Ghost: The source of all of his weaknesses can be linked to his “little bit of a downer” childhood as an orphan. Interestingly, he isn’t aware of another facet of that ghost, and Rapunzel points it out to him. “Was he a thief too?” she asks. He looks taken aback, before answering “Uh, no.” Something’s gone wrong. The choices he’s making are not living up to that original role model.
Characterization: Flynn’s charming, funny, smart, charismatic, and arrogant (in a somehow charming sort of way). He’s also rude, contemptuous, and sarcastic. All traits that help him keep up that ‘swashbuckling rogue’ facade, and push people away from the real him.
True Character: Underneath all that, he’s a Disney prince. That pretty much sums it up.

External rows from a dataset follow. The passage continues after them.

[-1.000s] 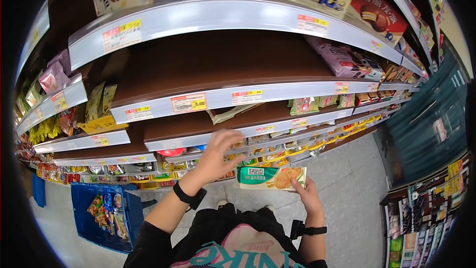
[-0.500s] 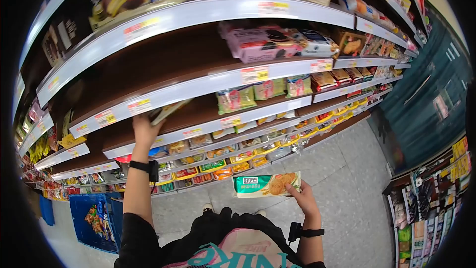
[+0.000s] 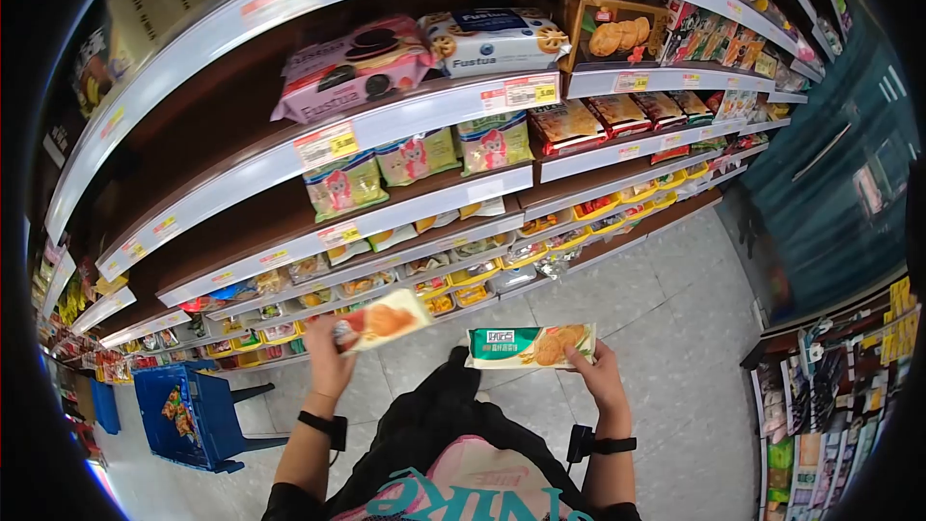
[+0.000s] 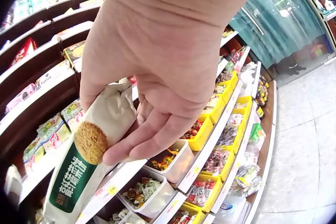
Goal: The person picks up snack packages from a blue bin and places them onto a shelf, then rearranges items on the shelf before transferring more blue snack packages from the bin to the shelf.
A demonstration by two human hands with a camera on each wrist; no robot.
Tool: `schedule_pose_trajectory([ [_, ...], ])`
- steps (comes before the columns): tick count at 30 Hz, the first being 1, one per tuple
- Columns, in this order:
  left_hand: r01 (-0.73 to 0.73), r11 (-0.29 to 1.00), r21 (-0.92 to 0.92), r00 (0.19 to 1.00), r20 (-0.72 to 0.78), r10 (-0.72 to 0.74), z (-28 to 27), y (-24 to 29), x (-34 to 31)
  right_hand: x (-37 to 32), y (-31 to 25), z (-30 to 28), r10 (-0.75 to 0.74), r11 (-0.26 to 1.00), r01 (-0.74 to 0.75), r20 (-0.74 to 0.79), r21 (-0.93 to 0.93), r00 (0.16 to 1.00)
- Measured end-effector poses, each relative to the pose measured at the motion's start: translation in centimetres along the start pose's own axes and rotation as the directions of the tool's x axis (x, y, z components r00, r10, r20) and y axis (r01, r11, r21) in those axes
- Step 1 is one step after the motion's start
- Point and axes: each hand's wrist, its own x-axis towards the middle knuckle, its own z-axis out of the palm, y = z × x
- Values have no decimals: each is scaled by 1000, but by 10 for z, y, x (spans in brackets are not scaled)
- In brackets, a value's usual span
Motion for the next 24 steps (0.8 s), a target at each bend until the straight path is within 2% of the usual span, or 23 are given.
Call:
schedule_pose_trajectory([
  [2, -43, 999, 9, 999, 32, 43, 43, 28, 16, 18, -3, -13, -7, 1000, 6, -9, -3, 1000],
  [4, 66, 981, -183, 995, 87, -50, 90, 52, 31, 32, -8, -29, -4, 999, 2, -27, -50, 1000],
  [8, 59, 951, -305, 982, 189, 0, 171, 104, 83, 58, -27, -71, 1, 994, -15, -137, -106, 991],
  [10, -26, 930, -366, 956, 264, 131, 204, 129, 116, 65, -40, -96, 5, 991, -30, -186, -129, 983],
  [14, -52, 902, -428, 899, 372, 229, 255, 176, 179, 87, -56, -139, -18, 988, -30, -308, -149, 951],
  [17, -119, 922, -369, 883, 386, 268, 283, 200, 215, 101, -61, -157, -19, 994, -22, -367, -108, 930],
  [18, -97, 943, -319, 871, 431, 236, 292, 205, 223, 108, -67, -161, -25, 996, -10, -395, -87, 918],
  [20, 45, 969, -242, 859, 504, 86, 316, 212, 234, 123, -69, -174, -38, 996, 2, -408, -90, 912],
  [22, 52, 981, -187, 832, 551, 61, 329, 213, 252, 137, -71, -186, -43, 996, 4, -415, -94, 909],
  [24, 119, 989, -89, 736, 676, -28, 335, 220, 267, 153, -80, -197, -69, 995, 37, -397, -89, 915],
])
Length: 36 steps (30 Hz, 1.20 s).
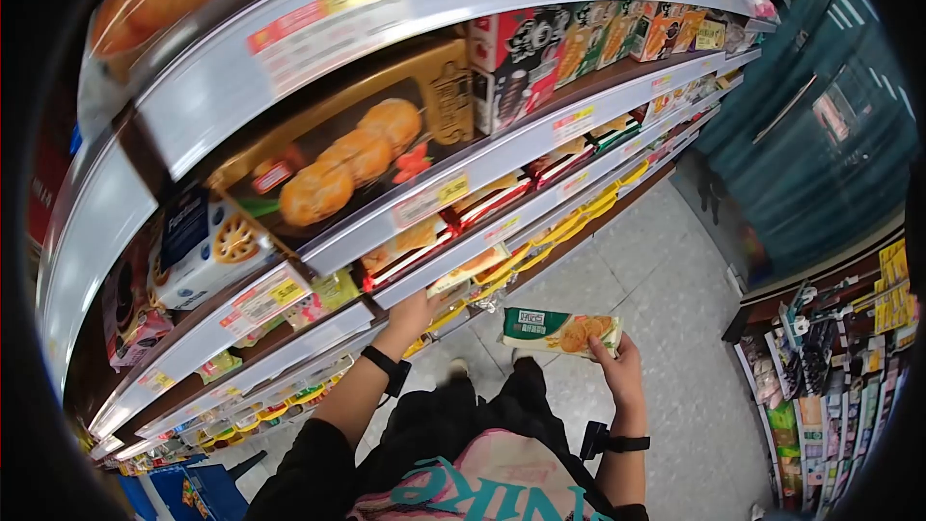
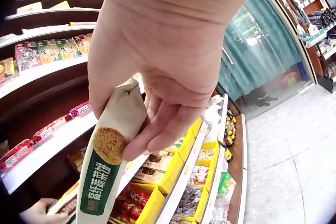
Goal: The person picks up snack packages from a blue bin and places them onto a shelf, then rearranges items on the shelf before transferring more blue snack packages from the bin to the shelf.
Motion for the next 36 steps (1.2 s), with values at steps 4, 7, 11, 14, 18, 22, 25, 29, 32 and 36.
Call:
schedule_pose_trajectory([
  [4, -138, 979, 149, 973, -163, 162, 11, -15, 21, 52, -3, -13, -32, 1000, 31, 71, 4, 997],
  [7, -105, 957, 271, 956, -239, 172, 5, -10, 22, 96, -10, -19, -79, 996, 72, 125, 61, 989],
  [11, -27, 951, 309, 932, -336, 136, 9, -12, 16, 161, -16, -21, -105, 993, 87, 229, 86, 968],
  [14, 57, 963, 263, 950, -311, 29, 13, -10, 4, 198, -18, -6, -154, 945, 43, 323, 325, 934],
  [18, 258, 883, 392, 910, -406, -86, 24, -10, -12, 237, -13, 17, -184, 918, 7, 411, 396, 893],
  [22, 313, 905, 287, 863, -485, -144, 21, 24, -29, 267, -6, 39, -149, 959, 1, 502, 283, 852],
  [25, 275, 914, 299, 874, -474, -107, 29, 41, -32, 274, -25, 49, -174, 984, 166, 538, 64, 825],
  [29, 236, 911, 338, 904, -419, -79, 35, 65, -26, 287, -23, 68, -188, 974, 227, 512, -16, 839],
  [32, 262, 898, 355, 922, -367, -124, 37, 68, -24, 292, -12, 83, -206, 964, 89, 487, 252, 849],
  [36, 296, 871, 392, 938, -290, -188, 35, 68, -25, 303, 1, 89, -174, 984, 133, 473, 119, 864],
])
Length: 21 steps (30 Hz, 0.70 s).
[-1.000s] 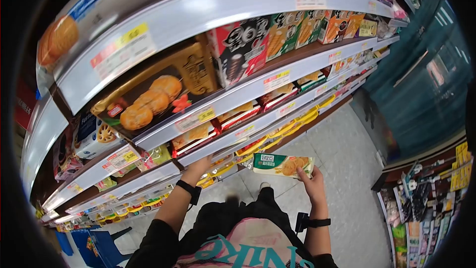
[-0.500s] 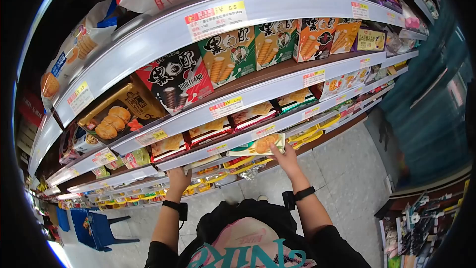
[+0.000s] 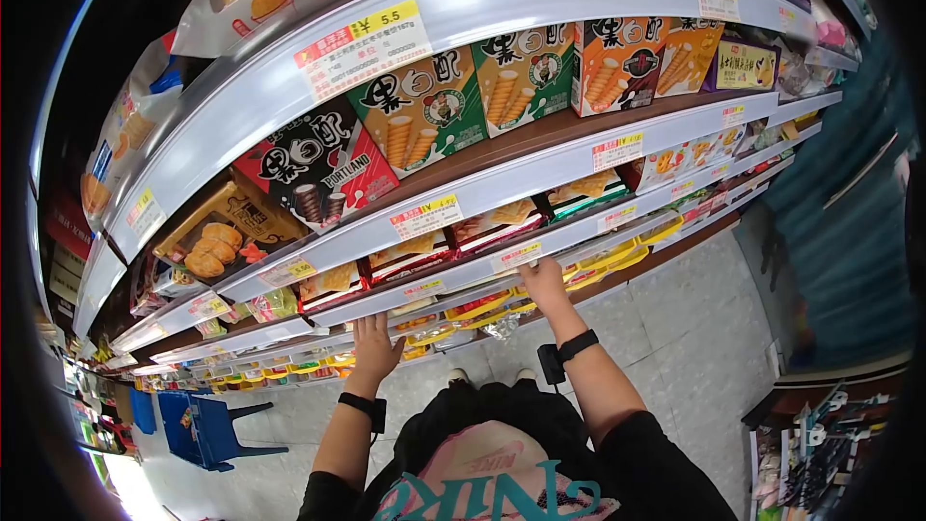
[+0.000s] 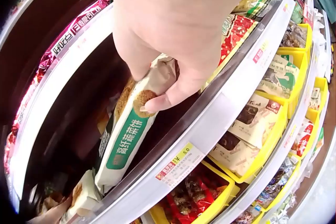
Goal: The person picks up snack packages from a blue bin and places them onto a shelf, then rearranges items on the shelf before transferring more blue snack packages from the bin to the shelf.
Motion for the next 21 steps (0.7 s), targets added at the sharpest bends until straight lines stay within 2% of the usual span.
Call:
schedule_pose_trajectory([
  [1, -2, 1000, -5, 1000, 3, 2, 0, 0, 0, 3, 1, -2, -50, 967, 54, 25, -247, 998],
  [2, -6, 1000, -10, 1000, 7, 6, 0, -1, 0, 2, -3, -3, -89, 872, 107, 61, -478, 994],
  [3, -9, 1000, 2, 1000, 8, 9, 3, -3, 0, -1, -7, -1, -81, 877, 96, 52, -472, 995],
  [5, -3, 1000, 15, 1000, 12, 3, -3, 2, 0, -12, -25, 3, -180, 720, 117, -22, -684, 983],
  [9, -21, 999, 32, 1000, 14, 20, -3, 0, 1, -26, -37, 9, -174, 674, 94, -34, -733, 984],
  [11, 1, 999, 34, 999, 40, -3, -4, 2, 1, -37, -35, 9, -373, 644, 230, -37, -730, 927],
  [12, 15, 999, 30, 998, 60, -17, -6, 3, 1, -40, -31, 9, -369, 649, 232, -34, -725, 929],
  [14, 10, 999, 47, 999, 52, -13, -3, 0, 0, -46, -22, 7, -344, 576, 376, 202, -726, 917],
  [17, 0, 998, 58, 999, 53, -3, -3, 3, 2, -51, -10, 4, -375, 525, 429, 253, -735, 892],
  [21, -2, 999, 52, 999, 53, -1, -1, 2, 1, -50, -18, -2, -341, 532, 430, 280, -729, 897],
])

Changed Person: “Started going by Eugene again, stopped thieving, and basically turned it all around.” He started the story as the guarded and evasive Flynn, he ends as the selfless and thoroughly-in-love Eugene.
Fascination and Illumination: Imagine if everything about Flynn had been told, right up front. We know he’s an orphan, we know he’s upheld a fake reputation, we know he’s a kind and loving guy underneath it all, we even know about his “tales of Flynnagin” childhood dream. You know what happens? We like him … but we’re not interested in him. There’s nothing we need to find out. There’s no curiosity. And if there’s no curiosity, and nothing being illuminated, your story’s not going anywhere. So instead, we find out – alongside Rapunzel – more about Flynn as the story progresses. And that is how it should be.
So!
Developing characters in this way, I’ve found, really reduces worries about how “well-rounded” and three dimensional I’ve made them. They feel real to me. And besides helping me create characters, this ten element technique has also let me analyze characters I like, which is strangely fun. It’s a great way to figure out why a character works, what causes them to be so effective, and how you can go about creating them yourself.
Yeah, I’m a bit of a nerd.
But if you want, try it out. Develop a character. Analyze a character. You might find it as useful/fun as I do.
This is good advice for character development, but not for static characters, like Batman or Atticus Finch, nor tragic heroes like Othello or Anakin Skywalker.
There are aspects of some of these steps to theses types of characters, but don’t feel that you need all 10 to make a complete character. Or that all main characters need this level or type of development.